Given information —
- Opening Delimiter -

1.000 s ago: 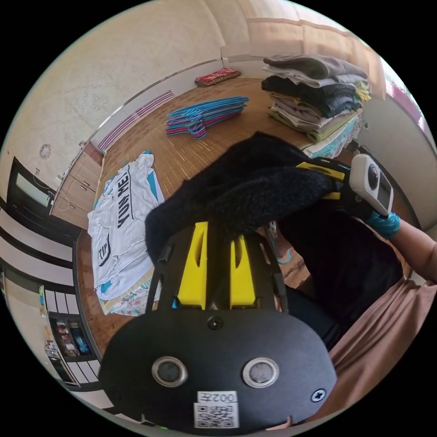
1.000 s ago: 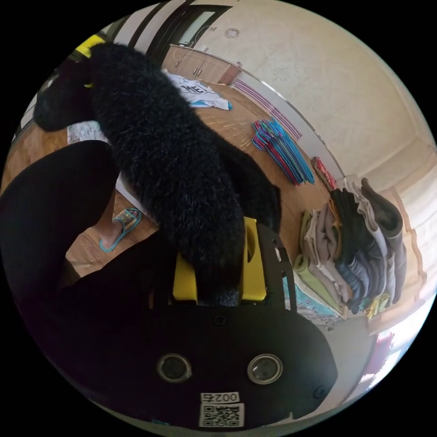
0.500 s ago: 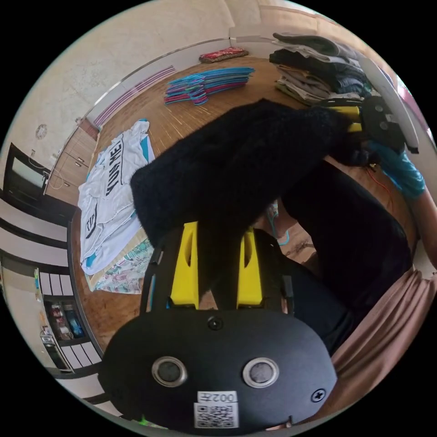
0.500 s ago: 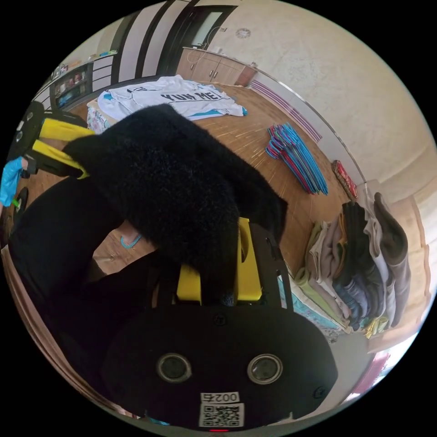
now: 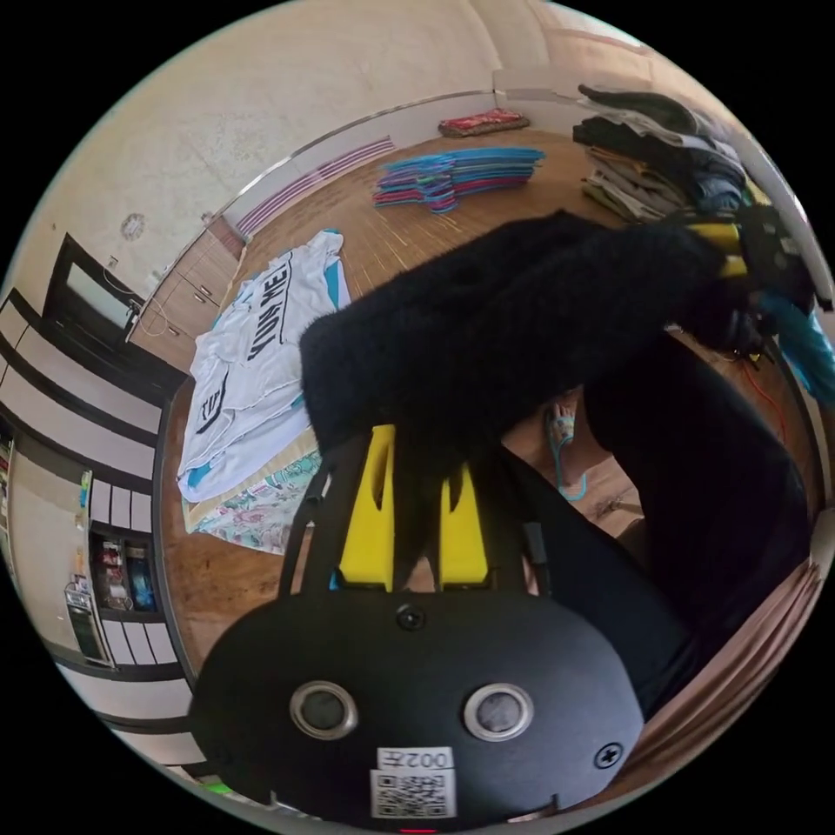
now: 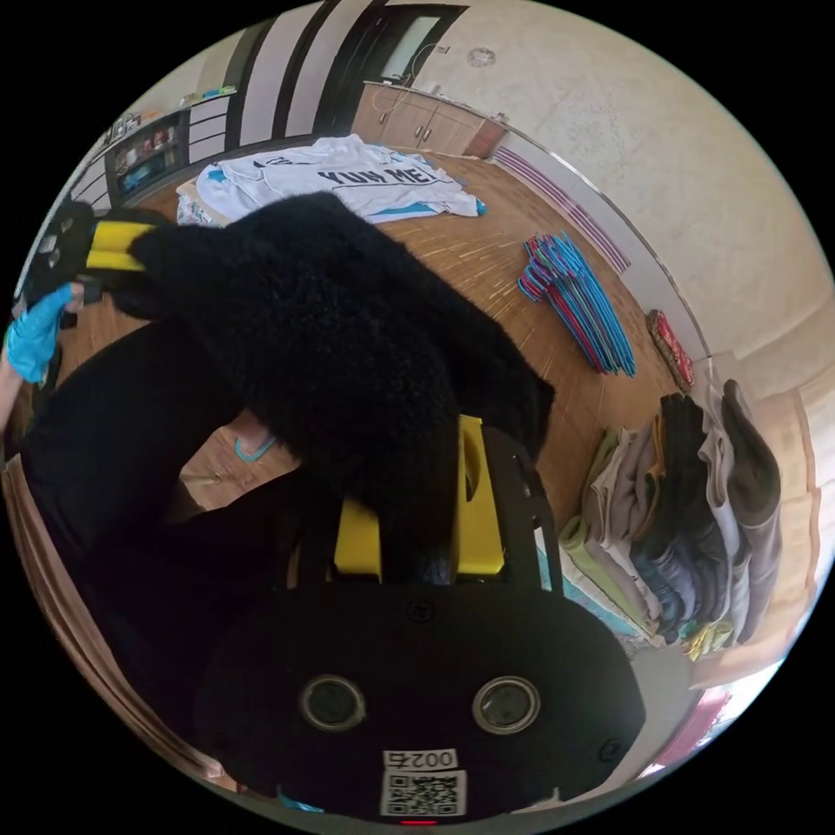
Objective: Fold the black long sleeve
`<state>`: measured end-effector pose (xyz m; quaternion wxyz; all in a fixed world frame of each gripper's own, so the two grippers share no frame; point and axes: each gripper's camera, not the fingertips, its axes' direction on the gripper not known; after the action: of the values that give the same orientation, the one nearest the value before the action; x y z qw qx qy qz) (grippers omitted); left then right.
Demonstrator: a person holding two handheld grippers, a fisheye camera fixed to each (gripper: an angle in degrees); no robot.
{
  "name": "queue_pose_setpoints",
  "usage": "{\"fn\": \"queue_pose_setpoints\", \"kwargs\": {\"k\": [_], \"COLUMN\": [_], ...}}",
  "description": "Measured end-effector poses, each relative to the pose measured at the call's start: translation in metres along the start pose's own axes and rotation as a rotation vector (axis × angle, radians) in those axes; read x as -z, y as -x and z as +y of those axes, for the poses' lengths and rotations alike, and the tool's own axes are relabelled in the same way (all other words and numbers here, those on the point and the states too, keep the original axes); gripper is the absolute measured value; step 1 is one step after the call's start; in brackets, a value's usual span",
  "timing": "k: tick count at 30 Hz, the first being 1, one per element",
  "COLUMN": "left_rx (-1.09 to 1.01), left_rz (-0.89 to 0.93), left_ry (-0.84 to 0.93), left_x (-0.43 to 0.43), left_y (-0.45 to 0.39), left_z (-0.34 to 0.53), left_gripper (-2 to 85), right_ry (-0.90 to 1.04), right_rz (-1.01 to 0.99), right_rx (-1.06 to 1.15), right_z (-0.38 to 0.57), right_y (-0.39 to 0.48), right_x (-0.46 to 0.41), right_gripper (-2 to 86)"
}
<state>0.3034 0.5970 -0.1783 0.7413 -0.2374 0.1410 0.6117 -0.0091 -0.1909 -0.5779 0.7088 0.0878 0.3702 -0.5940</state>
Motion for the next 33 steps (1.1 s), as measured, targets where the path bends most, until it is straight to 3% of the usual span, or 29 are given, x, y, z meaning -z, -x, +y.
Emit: {"fn": "queue_pose_setpoints", "kwargs": {"k": [15, 22, 33], "left_rx": [0.054, 0.039, 0.012], "left_rz": [0.034, 0.038, 0.049], "left_ry": [-0.097, -0.082, -0.012], "left_x": [0.038, 0.043, 0.032], "left_y": [0.037, 0.046, 0.058], "left_z": [-0.016, -0.016, 0.000], "left_gripper": [4.1, 3.8, 3.5], "right_ry": [0.030, -0.016, -0.042], "right_rz": [0.186, 0.276, 0.247], "right_rx": [-0.094, -0.090, -0.146], "right_z": [0.024, 0.033, 0.034], "right_y": [-0.014, -0.019, -0.057], "right_x": [-0.014, -0.009, 0.022], "right_gripper": [15.7, 13.1, 8.4]}}
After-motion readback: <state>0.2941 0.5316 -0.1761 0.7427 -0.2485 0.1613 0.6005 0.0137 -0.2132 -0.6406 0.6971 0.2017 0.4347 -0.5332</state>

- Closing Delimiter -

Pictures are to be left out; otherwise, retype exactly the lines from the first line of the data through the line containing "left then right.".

Response box —
1.000 s ago: 
1.000 s ago: 
0.500 s ago: 
0.500 s ago: 
now: 
now: 
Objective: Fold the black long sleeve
`<state>`: measured end-effector pose (xyz m; quaternion wxyz; all in a fixed world frame of each gripper's own, so the two grippers share no frame; point and axes: each gripper's camera, not the fingertips, its axes' direction on the gripper not known; after the action: of the values that give the same orientation, the one nearest the value before the action; x y z qw qx qy qz) (grippers omitted); left then right.

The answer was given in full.